TASK OBJECTIVE:
Please give back only the lines below from the one containing "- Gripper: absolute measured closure" to the one containing "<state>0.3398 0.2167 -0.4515", each repeated word for word, both ends included.

GIVEN INFORMATION:
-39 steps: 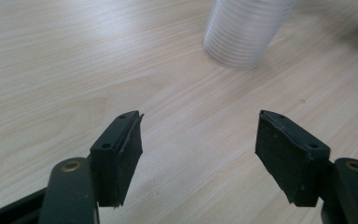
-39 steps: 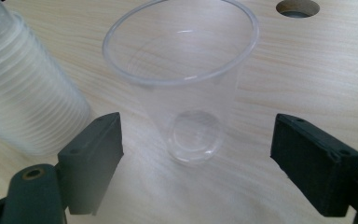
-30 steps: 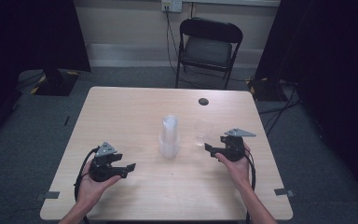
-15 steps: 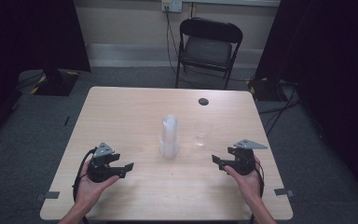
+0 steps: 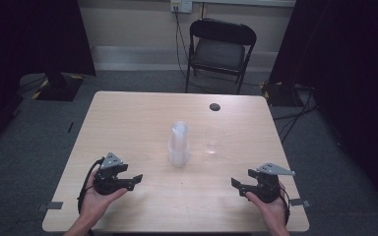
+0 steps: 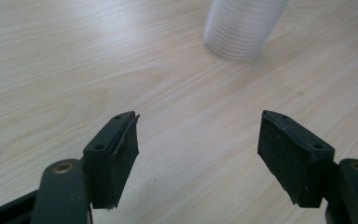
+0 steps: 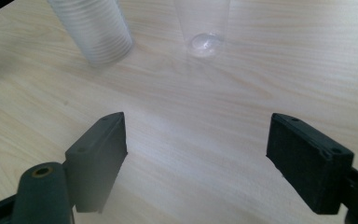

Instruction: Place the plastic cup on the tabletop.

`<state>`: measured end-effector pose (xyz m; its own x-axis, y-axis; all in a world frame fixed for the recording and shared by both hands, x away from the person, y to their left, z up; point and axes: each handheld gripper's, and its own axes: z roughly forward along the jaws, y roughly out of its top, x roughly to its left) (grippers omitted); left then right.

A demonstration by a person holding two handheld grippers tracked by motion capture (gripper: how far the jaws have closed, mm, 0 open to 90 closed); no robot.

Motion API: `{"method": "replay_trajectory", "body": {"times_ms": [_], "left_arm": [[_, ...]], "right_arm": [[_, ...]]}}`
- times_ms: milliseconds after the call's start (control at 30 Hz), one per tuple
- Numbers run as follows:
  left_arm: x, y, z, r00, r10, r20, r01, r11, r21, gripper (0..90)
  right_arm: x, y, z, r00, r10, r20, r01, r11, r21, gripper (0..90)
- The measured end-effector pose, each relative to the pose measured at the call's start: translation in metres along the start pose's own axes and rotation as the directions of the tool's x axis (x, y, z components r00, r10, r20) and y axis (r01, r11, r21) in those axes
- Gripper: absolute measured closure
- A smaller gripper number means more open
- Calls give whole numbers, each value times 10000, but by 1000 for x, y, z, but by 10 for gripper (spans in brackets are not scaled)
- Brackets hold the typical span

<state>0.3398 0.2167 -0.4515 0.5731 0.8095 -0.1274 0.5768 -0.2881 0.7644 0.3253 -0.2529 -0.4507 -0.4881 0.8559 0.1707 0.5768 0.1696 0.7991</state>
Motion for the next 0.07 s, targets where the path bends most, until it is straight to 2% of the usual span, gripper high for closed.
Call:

EXERCISE ANSWER:
- Gripper: absolute measured closure
- A smaller gripper number means more open
- Calls give whole numbers, each value times 10000, but by 1000 for x, y, z, but by 10 for gripper (spans in brackets are not scaled)
- Brackets hold the typical span

<state>0.3398 0.2167 -0.4515 0.5731 0.8095 -0.1274 0.5768 -0.2881 0.7644 0.3253 -0.2529 -0.4507 -0.4881 0.8559 0.1707 0.5768 0.1696 0.7991</state>

What was asked for in the exercise is now done.